WHAT THIS TASK INVOLVES: Check each line of the material below for "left". Report how many have it, with no other words.
= = =
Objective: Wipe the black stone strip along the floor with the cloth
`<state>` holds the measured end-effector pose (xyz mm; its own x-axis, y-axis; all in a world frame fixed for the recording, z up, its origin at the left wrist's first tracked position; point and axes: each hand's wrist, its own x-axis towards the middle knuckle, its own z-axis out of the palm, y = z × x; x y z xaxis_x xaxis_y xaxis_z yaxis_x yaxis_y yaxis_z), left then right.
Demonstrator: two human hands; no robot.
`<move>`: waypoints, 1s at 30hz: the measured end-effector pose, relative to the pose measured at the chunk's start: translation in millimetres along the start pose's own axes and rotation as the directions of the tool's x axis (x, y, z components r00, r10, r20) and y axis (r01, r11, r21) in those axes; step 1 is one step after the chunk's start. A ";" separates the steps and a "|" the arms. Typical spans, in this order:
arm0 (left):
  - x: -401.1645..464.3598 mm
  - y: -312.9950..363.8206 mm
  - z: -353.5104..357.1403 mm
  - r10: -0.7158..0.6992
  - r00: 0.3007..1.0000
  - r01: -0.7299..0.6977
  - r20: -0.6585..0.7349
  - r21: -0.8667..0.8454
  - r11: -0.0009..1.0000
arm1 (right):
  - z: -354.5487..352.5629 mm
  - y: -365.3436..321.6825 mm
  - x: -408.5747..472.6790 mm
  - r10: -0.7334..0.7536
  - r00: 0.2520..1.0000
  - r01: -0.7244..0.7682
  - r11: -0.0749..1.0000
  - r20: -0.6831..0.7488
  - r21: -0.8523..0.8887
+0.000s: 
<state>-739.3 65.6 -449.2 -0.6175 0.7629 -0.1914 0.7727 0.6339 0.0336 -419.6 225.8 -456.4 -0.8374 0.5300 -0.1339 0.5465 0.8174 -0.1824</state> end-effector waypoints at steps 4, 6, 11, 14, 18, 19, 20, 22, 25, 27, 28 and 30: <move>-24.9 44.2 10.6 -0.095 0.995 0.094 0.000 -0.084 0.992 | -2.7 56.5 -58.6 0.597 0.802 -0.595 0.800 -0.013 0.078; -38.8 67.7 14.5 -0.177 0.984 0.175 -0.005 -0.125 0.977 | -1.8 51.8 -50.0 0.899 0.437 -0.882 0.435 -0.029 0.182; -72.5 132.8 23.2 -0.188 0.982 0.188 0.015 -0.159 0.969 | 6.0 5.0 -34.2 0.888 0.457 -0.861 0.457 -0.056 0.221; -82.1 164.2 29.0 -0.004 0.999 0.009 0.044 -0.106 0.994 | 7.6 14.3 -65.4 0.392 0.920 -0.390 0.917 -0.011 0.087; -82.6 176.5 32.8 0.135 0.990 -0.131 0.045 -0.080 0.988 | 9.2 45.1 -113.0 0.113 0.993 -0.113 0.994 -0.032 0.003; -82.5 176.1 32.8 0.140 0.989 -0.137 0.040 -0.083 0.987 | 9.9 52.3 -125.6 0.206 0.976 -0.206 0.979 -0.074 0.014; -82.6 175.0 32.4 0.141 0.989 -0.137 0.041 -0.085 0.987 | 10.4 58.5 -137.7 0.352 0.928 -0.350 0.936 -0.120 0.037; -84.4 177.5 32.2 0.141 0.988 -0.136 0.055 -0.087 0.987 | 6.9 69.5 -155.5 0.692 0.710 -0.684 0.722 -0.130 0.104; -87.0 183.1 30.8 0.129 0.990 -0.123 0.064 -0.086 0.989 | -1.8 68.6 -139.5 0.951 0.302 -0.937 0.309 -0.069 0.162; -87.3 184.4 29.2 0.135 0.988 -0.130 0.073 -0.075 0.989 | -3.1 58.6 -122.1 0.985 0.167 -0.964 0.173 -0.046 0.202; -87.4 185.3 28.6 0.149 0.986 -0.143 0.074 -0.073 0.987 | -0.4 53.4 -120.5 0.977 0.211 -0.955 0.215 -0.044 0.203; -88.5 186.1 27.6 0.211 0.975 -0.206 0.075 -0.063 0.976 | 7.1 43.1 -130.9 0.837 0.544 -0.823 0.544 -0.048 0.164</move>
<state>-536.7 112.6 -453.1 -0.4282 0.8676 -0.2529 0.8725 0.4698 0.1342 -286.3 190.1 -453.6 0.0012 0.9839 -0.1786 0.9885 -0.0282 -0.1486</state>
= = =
YOUR SOLUTION: 2